In the fourth quarter of 2010, Eurizon Capital registered:
- operating income of 84 million euro, up 26.5% from 67 million euro in the third quarter of 2010;
- operating costs of 35 million euro, up 6.2% from 33 million euro in the previous quarter;
- operating margin of 50 million euro, up 45.9% from 34 million euro in the previous quarter;
- a cost/income ratio of 41.7% improving from the 49.3% ratio of the third quarter of 2010;
- income before tax from continuing operations of 47 million euro, up 39% from 34 million euro in the third quarter of 2010;
- net income of 25 million euro, up 59.1% from 16 million euro in the third quarter of 2010.

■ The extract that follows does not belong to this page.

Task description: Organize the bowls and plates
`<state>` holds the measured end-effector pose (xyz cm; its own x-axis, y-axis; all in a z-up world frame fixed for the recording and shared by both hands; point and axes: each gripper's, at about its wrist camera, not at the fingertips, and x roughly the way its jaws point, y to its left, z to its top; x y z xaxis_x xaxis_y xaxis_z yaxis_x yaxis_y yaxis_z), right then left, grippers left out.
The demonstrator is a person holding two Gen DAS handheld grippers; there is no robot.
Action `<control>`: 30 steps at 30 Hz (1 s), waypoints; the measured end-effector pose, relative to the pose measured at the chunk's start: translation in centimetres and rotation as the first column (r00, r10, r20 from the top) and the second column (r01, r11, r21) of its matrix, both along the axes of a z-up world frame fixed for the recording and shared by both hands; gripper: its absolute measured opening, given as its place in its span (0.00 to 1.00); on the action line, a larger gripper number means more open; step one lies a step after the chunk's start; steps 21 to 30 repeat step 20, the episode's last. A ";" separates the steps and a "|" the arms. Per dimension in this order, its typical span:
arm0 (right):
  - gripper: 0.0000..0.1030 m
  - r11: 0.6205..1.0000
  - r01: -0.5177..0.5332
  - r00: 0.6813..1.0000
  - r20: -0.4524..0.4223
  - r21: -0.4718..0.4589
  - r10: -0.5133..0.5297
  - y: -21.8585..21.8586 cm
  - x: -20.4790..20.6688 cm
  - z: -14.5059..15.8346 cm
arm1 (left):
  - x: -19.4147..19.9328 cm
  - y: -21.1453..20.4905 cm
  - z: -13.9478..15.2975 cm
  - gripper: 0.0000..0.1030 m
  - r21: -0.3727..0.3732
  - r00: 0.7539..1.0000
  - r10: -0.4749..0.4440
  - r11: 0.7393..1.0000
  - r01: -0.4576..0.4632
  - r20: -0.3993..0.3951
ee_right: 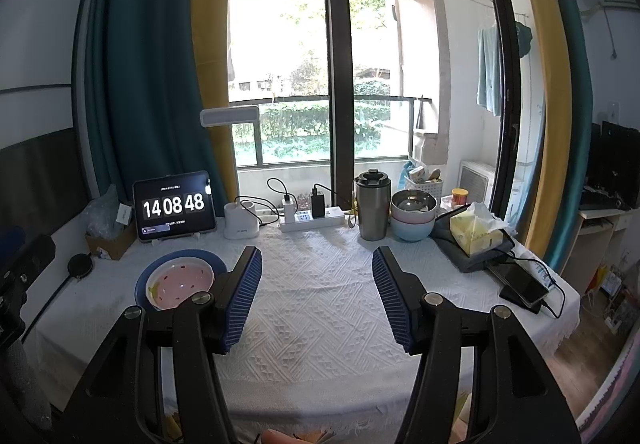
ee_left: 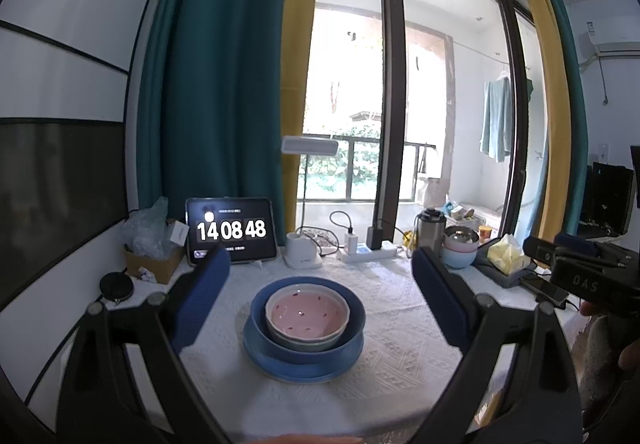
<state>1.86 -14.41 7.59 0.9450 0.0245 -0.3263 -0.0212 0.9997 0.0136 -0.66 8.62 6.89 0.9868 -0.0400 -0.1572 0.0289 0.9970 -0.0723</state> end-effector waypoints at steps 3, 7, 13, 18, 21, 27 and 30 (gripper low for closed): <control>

In full-year 2010, Eurizon Capital registered:
- operating income of 288 million euro, down 10.8% from 323 million euro in 2009, accounting for 2% of the Group’s consolidated figure (the same as in 2009);
- operating costs of 132 million euro, down 4.3% from 138 million euro in 2009;
- operating margin of 156 million euro, down 15.7% compared to 185 million euro in 2009;
- a cost/income ratio of 45.8% versus 42.7% in 2009;
- income before tax from continuing operations of 152 million euro, down 16% from 181 million euro in the previous year;
- net income of 77 million euro, down 15.4% from 91 million euro in 2009.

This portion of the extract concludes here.